The answer is 43 because 43^2 is the biggest squared prime number that is less than 2012!

I did work this our logically but BUT I will admit that it may be difficult for me to show this logic.

I will try

Say the number was not 2012! Say it is what ever number factorial that will work if

p is 2

1*2*3*4 = 1*2*3*2*2 = 3*2*2*2   this will have 3 trailing zeros when written in base 2 (there is no version with only 2 trailing zeros)

so if p=2 then it would have to be factorial 4.          Note that 2^2=4

Try p=3

I need the smallest factorial (X!) where X! written in base 3 has at least 3 trainling zeros. So I need at least 3^3 = 27 to be a factor

1*2*3*4*5*6*7*8*9 = 1*2*3*4*5*2*3*7*8*3*3 = 3^4 * 2*4*5*2*7*8  = 9!

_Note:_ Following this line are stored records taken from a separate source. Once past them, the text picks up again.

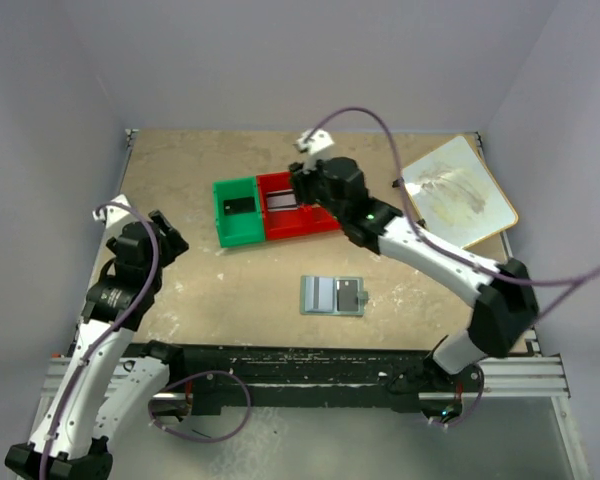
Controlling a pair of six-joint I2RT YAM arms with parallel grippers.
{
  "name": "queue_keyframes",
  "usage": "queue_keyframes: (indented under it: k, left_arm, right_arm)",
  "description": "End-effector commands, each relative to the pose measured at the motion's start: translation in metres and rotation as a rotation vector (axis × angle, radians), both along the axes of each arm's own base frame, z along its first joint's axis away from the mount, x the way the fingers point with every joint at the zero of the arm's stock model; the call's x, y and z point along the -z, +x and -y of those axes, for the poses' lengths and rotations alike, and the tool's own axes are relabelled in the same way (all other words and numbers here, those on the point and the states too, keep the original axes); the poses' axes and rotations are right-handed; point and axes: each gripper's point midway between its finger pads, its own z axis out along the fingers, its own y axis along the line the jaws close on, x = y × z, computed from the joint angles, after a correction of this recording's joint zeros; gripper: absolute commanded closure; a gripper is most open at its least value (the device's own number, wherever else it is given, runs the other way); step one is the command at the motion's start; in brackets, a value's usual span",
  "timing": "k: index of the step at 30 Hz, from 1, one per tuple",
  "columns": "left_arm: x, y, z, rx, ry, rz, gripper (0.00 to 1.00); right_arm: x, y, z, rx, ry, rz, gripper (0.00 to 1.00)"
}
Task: Take the credit cards out of the card holder
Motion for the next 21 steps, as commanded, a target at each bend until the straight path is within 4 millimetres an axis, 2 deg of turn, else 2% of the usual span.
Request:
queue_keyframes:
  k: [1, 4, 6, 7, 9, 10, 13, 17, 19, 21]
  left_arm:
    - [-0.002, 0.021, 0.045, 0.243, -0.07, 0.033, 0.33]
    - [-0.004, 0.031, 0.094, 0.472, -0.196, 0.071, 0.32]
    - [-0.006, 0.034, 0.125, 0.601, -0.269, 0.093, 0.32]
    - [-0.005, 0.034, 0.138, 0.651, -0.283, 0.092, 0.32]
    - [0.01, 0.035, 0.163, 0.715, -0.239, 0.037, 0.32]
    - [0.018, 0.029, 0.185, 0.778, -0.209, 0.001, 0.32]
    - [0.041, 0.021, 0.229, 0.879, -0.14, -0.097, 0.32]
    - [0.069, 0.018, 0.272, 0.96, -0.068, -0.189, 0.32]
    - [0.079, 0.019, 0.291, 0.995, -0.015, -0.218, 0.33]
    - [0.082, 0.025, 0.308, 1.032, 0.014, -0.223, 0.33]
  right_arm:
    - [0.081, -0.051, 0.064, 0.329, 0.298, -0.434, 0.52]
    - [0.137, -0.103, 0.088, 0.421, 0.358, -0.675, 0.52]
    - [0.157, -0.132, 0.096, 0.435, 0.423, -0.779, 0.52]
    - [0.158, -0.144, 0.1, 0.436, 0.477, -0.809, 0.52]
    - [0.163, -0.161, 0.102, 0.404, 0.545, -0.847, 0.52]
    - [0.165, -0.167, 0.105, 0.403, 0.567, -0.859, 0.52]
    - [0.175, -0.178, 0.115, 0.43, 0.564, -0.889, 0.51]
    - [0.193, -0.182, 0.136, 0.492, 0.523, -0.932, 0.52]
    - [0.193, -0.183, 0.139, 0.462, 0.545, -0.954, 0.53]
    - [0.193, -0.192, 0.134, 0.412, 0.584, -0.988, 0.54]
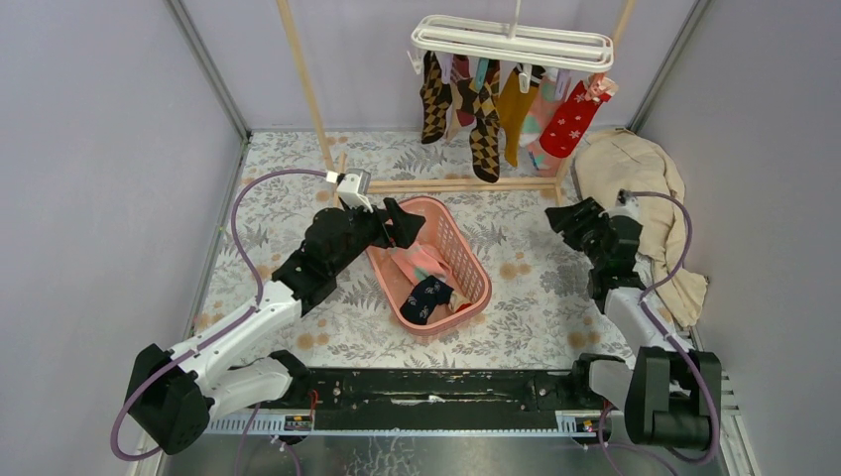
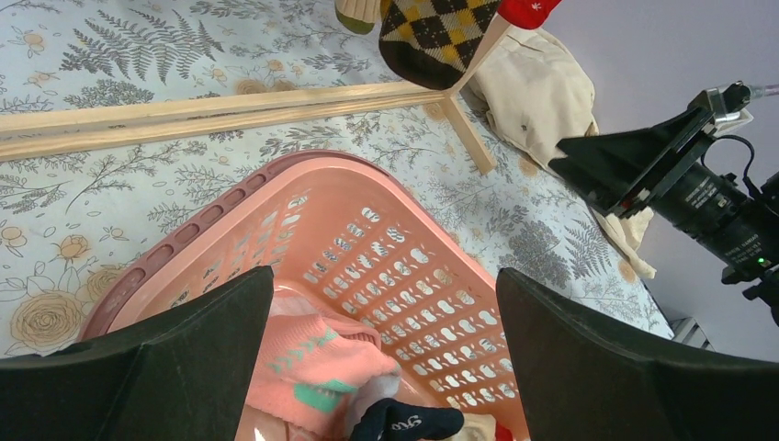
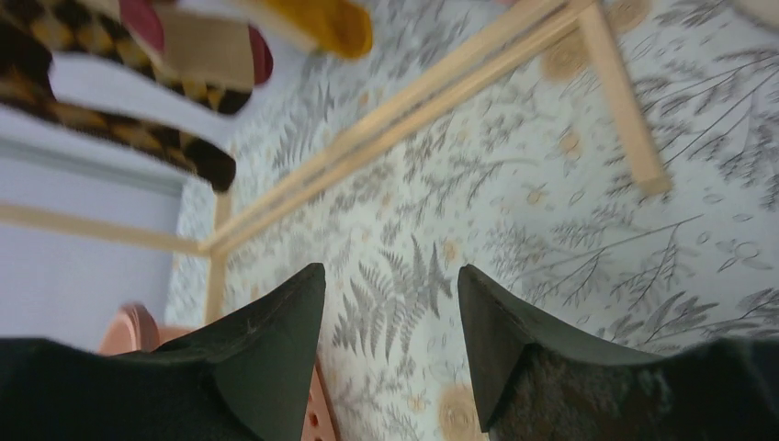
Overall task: Remove the socks clipped to the hanger
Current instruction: Remove the sock from the hanger.
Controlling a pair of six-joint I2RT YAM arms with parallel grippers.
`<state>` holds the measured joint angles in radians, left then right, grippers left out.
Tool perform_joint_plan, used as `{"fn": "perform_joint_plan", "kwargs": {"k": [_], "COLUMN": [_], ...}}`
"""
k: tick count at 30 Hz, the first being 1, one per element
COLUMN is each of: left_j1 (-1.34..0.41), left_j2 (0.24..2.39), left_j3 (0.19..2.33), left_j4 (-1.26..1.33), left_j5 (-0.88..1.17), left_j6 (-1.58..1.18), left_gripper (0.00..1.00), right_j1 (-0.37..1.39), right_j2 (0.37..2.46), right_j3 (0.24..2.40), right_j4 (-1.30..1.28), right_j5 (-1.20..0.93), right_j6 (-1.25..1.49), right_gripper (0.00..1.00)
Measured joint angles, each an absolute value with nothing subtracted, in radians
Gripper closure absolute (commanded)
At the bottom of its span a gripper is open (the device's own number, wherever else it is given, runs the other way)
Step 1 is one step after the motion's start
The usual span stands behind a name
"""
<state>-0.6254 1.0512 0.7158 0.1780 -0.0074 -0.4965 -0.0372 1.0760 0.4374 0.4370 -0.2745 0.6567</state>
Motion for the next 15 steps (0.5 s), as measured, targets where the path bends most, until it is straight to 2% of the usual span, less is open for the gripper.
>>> {"fn": "perform_joint_plan", "kwargs": {"k": [7, 15], "left_j1": [-0.62, -0.614], "left_j2": [1.051, 1.051], "left_j3": [0.714, 0.714], "left_j4": [0.178, 0.179], "left_j5": [-0.007, 0.012], "left_j6": [-0.503, -0.506], "left_gripper": [0.01, 0.01], "right_j1": [-0.13, -0.149], "right_j2": [1.244, 1.665], "right_j3": [0.42, 0.523], "right_j4": [0.788, 1.3], "right_j5": [-0.282, -0.283], "right_j6": [0.846, 1.025], "right_gripper": [0.39, 0.4]}}
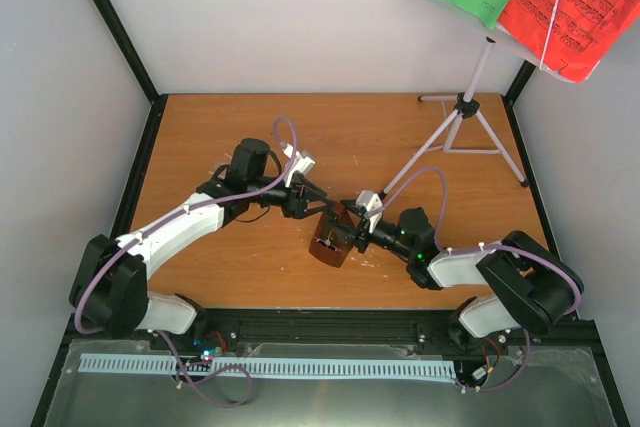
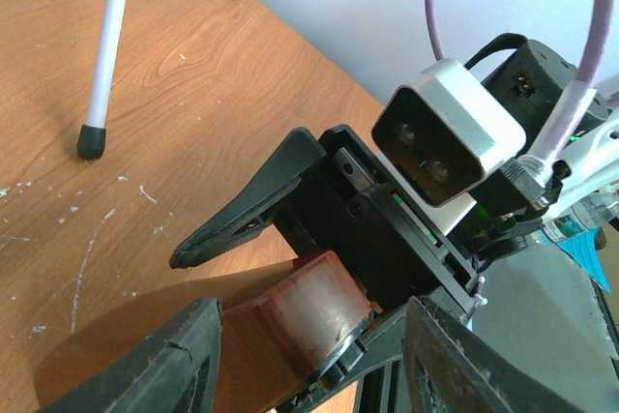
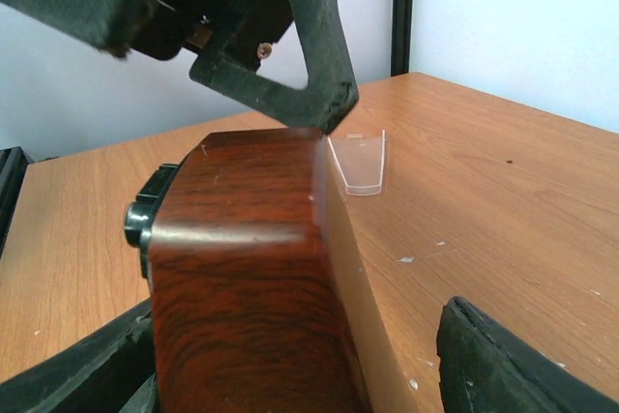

when 9! is written in base 3 there will be 4 trailing zeros .. It is imposible to have only 3

Try p=5

I need the smallest factorial (X!) where X! written in base 5 has at least 5 trainling zeros. So I need at least 5^5  to be a factor

1*2*3*4*5*6*7*8*9*10* ..... 25

= (Some integer without 5 as a factor)* 5*1*   5*2  *  5*3  * 5*4  *  5*5

= (Some integer without 5 as a factor)* 5 *  5 *  5* 5  *  5*5

= (Some integer without 5 as a factor)* 5^6

when 25! is written in base 5 there will be 6 trailing zeros .. It is imposible to have only 5

Let me try and explan the general version.

Let the number be p

Consider  this
$$(p^2)!=1*2*......1p.......*2p........*(p-1)p.....*(pp) \\ (p^2)!=1*2*...1*2* ...*(p-1).....*p^{(p-1)}.....*p^2\\ (p^2)!=(\text{An interger without p as a factor}).....*p^{(p-1)}.....*p^2\\ (p^2)!=(\text{An interger without p as a factor}).....*p^{(p+1)}\\$$

Back to the original question

Find the largest prime number p such that when 2012! is written in base p, it has at least p trailing zeroes.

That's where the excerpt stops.